University of Iowa Health Care

Ophthalmology and Visual Sciences

Iowa Glaucoma Curriculum

Supplementary Material


Chapter 12

Axenfeld-Rieger cases from
AR Iris Hypoplasia (slit lamp only): This is a patient with Axenfeld-Rieger Syndrome who was not diagnosed until he was 21 years of age. He has iris stromal hypoplasia without polycoria or corectopia. He does have dental anomalies, redundant periumbilical skin, and hypospadias. This patient has a mutation in the PITX2 gene.

AR Syndrome - Mild: This young woman is the mother of a 1 year-old child referred for evaluation of Axenfeld-Rieger syndrome. This woman has no history of glaucoma and no systemic features of Axenfeld-Rieger syndrome. Her daughter had marked corectopia and polycoria but also did not have glaucoma.

Axenfeld-Rieger Syndrome (1): This young patient has a strong family history of Axenfeld-Rieger syndrome. He has no obvious embryotoxon but does have iris hypoplasia and, on gonioscopy. has multiple iris processes up to the embryotoxon.

Axenfeld-Rieger Syndrome (2): This patient has a family history of Axenfeld-Rieger syndrome (ocular findings only). She has had glaucoma since a very young age and has had two trabeculectomies. She has mild iris hypoplasia and a posterior embryotoxon.

Axenfeld-Rieger Marked (slit lamp only): 4 year-old boy whose father has unilateral ectopic pupil, small teeth, redundant periumbilical skin and glaucoma. This patient has the iris changes seen here and dental and umbilical changes – through age seven he has no glaucoma.

AR Syndrome - Broken Embryotoxon: This 36 year-old man was diagnosed first as having glaucoma in 1978. He has had intermittent care throughout his life and has been lost to follow-up many times. He first presented here with no light perception vision in the right eye and 20/40 vision in the left eye. His intraocular pressures were 26 mmHg OD and 13 mmHg OS. He has systemic features of Axenfeld Rieger Syndrome including microdontia and maxillary hypoplasia.

Axenfeld-Rieger Syndrome (3): Presented at age 8 with elevated intraocular pressure in both eyes. She had pressures as high as 40 mmHg OU. She underwent trabeculectomies OU. She is now 20 years-old and her IOP is now well controlled on no medication.

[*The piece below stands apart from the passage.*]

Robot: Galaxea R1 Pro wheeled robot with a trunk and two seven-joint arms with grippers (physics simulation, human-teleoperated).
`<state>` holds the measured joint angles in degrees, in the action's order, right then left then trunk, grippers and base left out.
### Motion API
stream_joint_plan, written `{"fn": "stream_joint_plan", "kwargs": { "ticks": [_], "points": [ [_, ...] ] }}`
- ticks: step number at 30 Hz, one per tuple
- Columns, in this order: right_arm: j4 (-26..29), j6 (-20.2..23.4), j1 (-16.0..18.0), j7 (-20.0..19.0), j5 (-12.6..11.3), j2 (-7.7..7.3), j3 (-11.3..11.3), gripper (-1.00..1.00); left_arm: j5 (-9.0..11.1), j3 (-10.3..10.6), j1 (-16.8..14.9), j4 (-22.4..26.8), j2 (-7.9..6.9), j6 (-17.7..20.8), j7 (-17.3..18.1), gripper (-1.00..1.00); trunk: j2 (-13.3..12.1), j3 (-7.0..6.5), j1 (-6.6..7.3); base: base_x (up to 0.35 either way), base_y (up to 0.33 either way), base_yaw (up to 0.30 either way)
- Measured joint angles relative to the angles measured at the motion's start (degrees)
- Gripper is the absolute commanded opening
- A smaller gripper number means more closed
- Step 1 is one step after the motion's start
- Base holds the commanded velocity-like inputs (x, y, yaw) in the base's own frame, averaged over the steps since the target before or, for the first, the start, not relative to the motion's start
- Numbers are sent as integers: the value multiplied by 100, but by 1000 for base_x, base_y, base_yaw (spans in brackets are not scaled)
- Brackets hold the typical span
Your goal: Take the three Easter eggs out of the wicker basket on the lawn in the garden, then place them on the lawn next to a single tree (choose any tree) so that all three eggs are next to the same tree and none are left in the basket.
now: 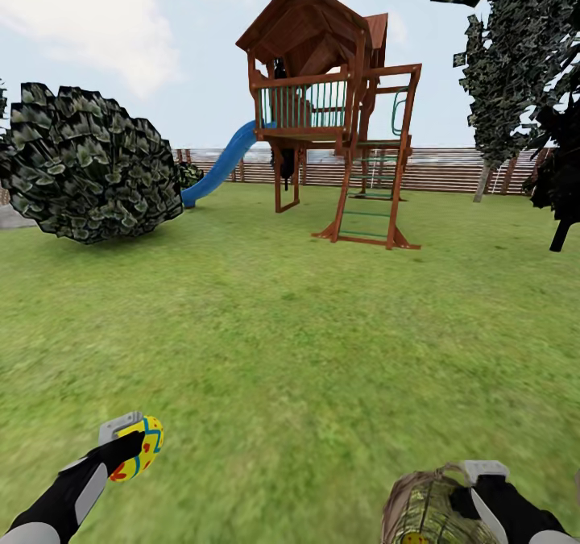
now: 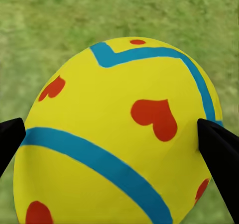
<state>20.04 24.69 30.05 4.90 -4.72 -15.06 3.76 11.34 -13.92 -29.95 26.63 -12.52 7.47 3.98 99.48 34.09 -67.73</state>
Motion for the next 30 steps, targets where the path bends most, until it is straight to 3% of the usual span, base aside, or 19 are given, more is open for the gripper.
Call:
{"fn": "stream_joint_plan", "kwargs": {
  "ticks": [2, 4, 8, 18, 30],
  "points": [
    [11, 4, 0, -101, 7, -166, 17, 100, 0, 1, 1, 0, 1, 0, 1, -100, 80, 36, -44, 0, 0, 0],
    [15, 6, -1, -118, 22, -197, 34, 100, -1, 1, -2, -1, 6, 0, 4, -100, 160, 72, -88, 0, 0, 0],
    [15, 13, -1, -113, 12, -203, 6, 100, -1, 1, 1, -8, 10, 0, 5, -100, 321, 144, -176, 0, 0, 0],
    [16, 12, -1, -95, 25, -178, 37, 100, -1, 0, 0, -27, 1, -9, 5, -100, 322, 144, -176, 0, 1, 0],
    [7, 8, -1, -94, 31, -151, 45, 100, 8, 2, 0, -62, 0, -9, 5, -100, 322, 144, -177, -49, 154, 0]
  ]
}}
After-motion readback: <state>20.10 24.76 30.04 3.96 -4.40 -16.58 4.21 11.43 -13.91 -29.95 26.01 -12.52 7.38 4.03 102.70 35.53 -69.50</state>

AR Syndrome - Phenotypic Variability: This 8 year-old girl was born prematurely at 23 weeks of gestation. She had cloudy corneas in the first few weeks of life and IOP’s into the mid 40 range. She was diagnosed with primary congenital glaucoma. She had multiple surgeries for glaucoma. With time her iris took on a more hypoplastic look. She was also noted to be small for her age. Because of this she was tested for mutations in the PITX2 and FOXC1 genes. She was found to have a mutation in the FOXC1 gene that was shared by her mother (who had no glaucoma) and her brother (who had no known glaucoma but did have cardiac valve disease – which can be associated with FOXC1 mutations.

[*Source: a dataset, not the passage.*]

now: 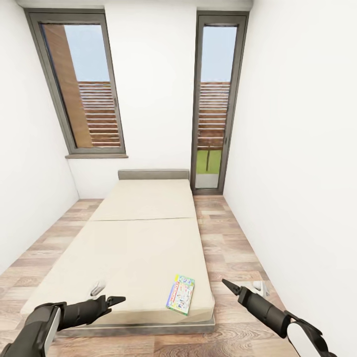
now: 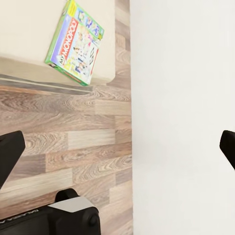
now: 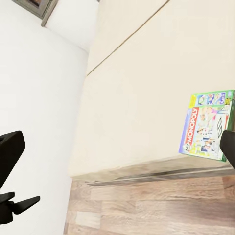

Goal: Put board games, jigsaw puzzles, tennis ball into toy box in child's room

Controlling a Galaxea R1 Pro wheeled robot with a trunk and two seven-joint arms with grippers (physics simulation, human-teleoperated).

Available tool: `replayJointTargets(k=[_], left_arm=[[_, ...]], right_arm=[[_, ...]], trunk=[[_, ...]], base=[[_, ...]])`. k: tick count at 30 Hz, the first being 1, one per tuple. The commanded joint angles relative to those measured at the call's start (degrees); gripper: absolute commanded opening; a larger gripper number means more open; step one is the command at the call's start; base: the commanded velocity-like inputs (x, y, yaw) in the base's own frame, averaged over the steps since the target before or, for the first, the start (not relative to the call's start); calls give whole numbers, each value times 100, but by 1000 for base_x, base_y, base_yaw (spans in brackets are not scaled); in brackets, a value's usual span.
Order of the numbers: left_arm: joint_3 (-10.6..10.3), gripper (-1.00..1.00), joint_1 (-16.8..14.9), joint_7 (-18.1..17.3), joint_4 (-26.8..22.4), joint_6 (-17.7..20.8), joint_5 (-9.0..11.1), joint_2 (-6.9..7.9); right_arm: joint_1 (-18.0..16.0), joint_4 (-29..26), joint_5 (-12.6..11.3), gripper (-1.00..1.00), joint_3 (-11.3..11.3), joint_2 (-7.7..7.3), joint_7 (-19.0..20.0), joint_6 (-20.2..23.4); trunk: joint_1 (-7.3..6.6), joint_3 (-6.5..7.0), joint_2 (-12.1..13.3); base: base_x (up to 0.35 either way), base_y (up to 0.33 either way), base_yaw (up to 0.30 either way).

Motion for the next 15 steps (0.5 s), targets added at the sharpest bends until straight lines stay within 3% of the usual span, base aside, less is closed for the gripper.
replayJointTargets(k=[1,15], left_arm=[[23,100,-8,-57,-1,15,-60,-9],[25,100,-8,-27,22,-159,-61,-213]], right_arm=[[-3,-4,-31,100,3,-4,23,19],[15,-8,-40,100,-26,-22,362,38]], trunk=[[4,-14,-14],[26,-32,-54]], base=[[0,0,0],[0,0,0]])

Axenfeld-Rieger Syndrome (4): This 22 year-old woman who has had glaucoma since early childhood. She has had at least seven surgeries by her history and was evaluated during the evaluation of her son who also has developmental glaucoma. She has count fingers vision in the right eye and 20/20 in the left. Her intraocular pressures are 20 mmHg OD and 14 mmHg OS using timolol, dorzolamide, and latanoprost in the right eye. One can see the marked embryotoxon and iris hypoplasia OU and changes in the right eye that are partially from the multiple surgical procedures.


Peters anomaly cases from

Peripheral Peters Anomaly: This patient was seen at age 16 at the University of Iowa in 1976 with 20/50 vision OD and 20/200 vision OS. He has retinopathy of prematurity, left esotropia, and nystagmus. On slit lamp examination he had this interesting adhesion bilaterally between the cornea and the iris that was called a peripheral Peter’s variant. The video here was taken 32 years later when his vision had decreased to count fingers in the left eye due to his worsening cataract.

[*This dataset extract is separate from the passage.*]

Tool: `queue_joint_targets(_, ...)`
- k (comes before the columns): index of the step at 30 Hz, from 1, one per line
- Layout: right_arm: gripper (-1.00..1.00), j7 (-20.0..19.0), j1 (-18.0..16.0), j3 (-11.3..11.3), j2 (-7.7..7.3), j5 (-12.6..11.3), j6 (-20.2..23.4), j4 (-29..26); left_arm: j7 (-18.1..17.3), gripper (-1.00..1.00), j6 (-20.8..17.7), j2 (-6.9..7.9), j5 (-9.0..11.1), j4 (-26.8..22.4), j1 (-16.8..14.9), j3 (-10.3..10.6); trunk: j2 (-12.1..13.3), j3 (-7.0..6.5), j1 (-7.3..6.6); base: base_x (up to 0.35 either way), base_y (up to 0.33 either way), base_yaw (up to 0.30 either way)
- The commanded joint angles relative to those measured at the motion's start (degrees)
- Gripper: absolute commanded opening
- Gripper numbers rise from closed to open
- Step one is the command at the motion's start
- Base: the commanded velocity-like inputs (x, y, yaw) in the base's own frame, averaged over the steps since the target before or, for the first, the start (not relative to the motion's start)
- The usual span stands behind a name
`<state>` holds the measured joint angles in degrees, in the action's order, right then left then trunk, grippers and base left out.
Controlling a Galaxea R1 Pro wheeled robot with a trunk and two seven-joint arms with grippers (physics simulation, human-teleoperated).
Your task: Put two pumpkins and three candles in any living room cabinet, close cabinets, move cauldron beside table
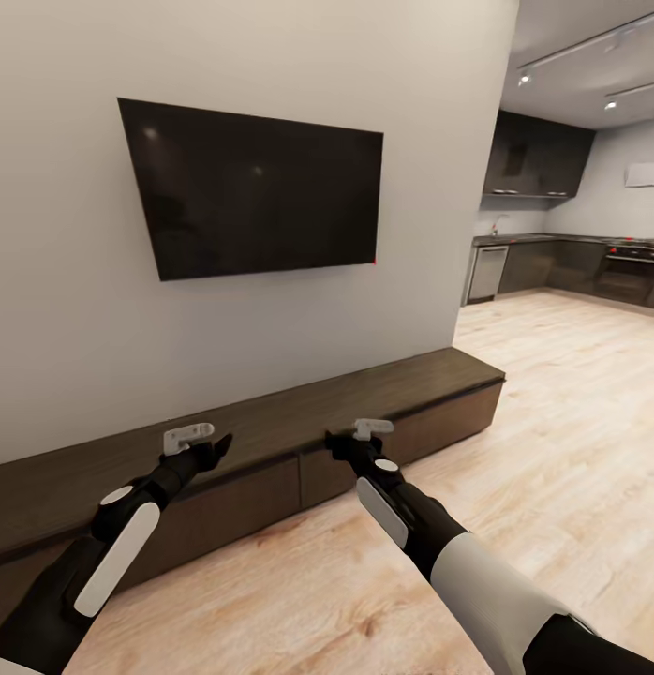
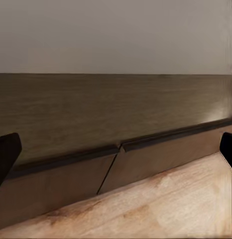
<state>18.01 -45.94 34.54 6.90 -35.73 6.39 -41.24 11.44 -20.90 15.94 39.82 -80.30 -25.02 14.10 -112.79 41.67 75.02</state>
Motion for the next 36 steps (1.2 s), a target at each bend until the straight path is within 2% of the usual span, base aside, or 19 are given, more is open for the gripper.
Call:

Unknown Angle Anomaly: This patient was seen at age 16 at the University of Iowa in 1976 with 20/50 vision OD and 20/200 vision OS. He has retinopathy of prematurity, left esotropia, and nystagmus. On slit lamp examination he had this interesting adhesion bilaterally between the cornea and the iris that was called a peripheral Peter’s variant. The video here was taken 32 years later when his vision had decreased to count fingers in the left eye due to his worsening cataract.